BEGIN

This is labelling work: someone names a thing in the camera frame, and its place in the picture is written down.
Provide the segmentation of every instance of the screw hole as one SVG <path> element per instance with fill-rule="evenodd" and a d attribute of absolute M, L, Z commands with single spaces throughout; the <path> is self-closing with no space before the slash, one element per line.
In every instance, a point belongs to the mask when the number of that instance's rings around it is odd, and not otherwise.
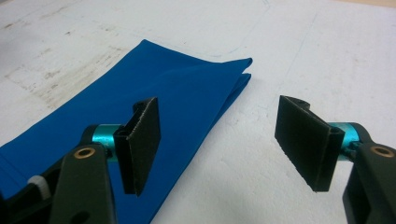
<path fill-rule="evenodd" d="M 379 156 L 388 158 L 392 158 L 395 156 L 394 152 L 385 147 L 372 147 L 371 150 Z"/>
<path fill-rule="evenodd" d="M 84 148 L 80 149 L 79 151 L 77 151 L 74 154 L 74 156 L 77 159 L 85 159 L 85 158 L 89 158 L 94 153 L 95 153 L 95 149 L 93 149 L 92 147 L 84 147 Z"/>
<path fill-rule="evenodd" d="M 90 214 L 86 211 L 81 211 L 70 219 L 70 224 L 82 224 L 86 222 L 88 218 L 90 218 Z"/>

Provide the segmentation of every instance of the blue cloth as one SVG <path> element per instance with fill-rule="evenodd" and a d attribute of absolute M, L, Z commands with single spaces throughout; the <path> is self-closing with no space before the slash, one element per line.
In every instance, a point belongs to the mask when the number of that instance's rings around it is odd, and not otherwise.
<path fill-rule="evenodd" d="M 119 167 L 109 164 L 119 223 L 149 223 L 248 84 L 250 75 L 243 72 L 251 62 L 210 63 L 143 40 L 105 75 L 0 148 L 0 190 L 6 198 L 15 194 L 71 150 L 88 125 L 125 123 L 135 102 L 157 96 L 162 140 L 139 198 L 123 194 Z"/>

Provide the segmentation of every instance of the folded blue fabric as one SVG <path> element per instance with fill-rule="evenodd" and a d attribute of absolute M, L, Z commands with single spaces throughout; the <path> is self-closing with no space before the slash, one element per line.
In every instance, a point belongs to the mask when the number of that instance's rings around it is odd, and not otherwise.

END
BEGIN

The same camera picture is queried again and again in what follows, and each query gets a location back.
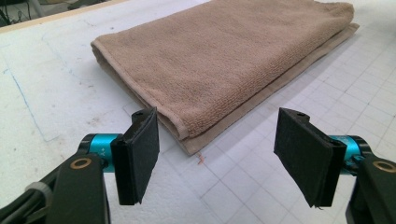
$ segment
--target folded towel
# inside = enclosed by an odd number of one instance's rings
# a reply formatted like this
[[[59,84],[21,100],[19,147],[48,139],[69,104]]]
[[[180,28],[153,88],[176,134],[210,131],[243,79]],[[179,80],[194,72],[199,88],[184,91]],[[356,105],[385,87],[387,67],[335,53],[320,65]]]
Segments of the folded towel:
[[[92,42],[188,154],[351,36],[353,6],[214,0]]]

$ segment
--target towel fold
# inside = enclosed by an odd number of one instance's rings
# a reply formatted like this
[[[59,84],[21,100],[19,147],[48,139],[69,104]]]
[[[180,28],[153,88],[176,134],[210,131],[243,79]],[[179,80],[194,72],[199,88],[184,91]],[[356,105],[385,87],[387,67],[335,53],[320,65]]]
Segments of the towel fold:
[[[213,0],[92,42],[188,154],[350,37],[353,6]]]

END
BEGIN

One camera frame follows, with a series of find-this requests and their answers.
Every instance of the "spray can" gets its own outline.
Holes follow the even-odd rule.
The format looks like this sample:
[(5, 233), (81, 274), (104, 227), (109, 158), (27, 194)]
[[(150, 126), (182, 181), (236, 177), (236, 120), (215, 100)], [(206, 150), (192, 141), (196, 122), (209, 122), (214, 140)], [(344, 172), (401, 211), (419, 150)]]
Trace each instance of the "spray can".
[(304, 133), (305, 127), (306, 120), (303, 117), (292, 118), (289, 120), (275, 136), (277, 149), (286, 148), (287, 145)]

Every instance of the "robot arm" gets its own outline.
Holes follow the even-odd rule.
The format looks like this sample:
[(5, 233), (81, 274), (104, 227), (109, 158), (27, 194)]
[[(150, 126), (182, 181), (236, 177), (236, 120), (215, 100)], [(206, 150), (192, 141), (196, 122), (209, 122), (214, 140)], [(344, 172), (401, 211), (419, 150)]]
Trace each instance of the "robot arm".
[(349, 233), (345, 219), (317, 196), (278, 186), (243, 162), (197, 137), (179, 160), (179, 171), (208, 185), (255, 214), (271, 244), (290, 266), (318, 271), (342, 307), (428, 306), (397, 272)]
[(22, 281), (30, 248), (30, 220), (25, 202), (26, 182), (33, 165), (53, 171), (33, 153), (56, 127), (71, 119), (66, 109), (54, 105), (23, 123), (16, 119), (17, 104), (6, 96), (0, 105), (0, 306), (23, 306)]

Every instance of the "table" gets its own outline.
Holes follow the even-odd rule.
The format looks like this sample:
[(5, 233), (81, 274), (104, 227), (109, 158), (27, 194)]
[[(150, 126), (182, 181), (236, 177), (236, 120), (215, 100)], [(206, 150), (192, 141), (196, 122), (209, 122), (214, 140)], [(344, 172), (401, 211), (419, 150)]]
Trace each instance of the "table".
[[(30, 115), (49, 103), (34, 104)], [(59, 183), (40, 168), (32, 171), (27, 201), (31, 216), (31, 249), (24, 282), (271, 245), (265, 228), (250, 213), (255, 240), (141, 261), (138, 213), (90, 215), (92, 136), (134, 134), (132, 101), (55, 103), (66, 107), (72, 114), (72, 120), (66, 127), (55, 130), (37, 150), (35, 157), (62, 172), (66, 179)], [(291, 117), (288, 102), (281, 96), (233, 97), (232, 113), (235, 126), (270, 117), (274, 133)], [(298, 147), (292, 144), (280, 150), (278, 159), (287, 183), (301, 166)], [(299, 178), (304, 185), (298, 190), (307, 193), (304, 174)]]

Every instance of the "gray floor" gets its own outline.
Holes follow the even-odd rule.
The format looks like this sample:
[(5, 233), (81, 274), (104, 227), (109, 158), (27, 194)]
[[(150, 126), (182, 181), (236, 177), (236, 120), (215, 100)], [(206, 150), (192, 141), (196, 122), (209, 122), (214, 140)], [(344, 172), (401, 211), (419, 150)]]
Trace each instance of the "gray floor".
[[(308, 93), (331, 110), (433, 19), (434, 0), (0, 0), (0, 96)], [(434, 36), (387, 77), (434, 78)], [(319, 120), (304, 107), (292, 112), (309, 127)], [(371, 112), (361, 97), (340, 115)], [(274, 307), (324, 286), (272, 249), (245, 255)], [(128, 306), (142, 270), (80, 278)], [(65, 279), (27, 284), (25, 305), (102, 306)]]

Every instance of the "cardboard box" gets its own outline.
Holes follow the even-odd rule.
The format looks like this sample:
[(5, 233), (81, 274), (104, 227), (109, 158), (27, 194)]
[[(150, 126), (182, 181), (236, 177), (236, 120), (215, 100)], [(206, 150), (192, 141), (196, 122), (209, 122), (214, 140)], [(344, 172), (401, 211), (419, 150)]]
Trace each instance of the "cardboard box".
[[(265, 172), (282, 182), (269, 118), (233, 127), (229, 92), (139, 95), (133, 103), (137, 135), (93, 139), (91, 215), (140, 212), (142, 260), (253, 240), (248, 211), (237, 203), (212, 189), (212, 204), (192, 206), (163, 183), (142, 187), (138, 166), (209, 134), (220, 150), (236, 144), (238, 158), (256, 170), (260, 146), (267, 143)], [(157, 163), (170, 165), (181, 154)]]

END

Tally the lines of the listing that include "frame". Nothing but the resulting number should be returned.

2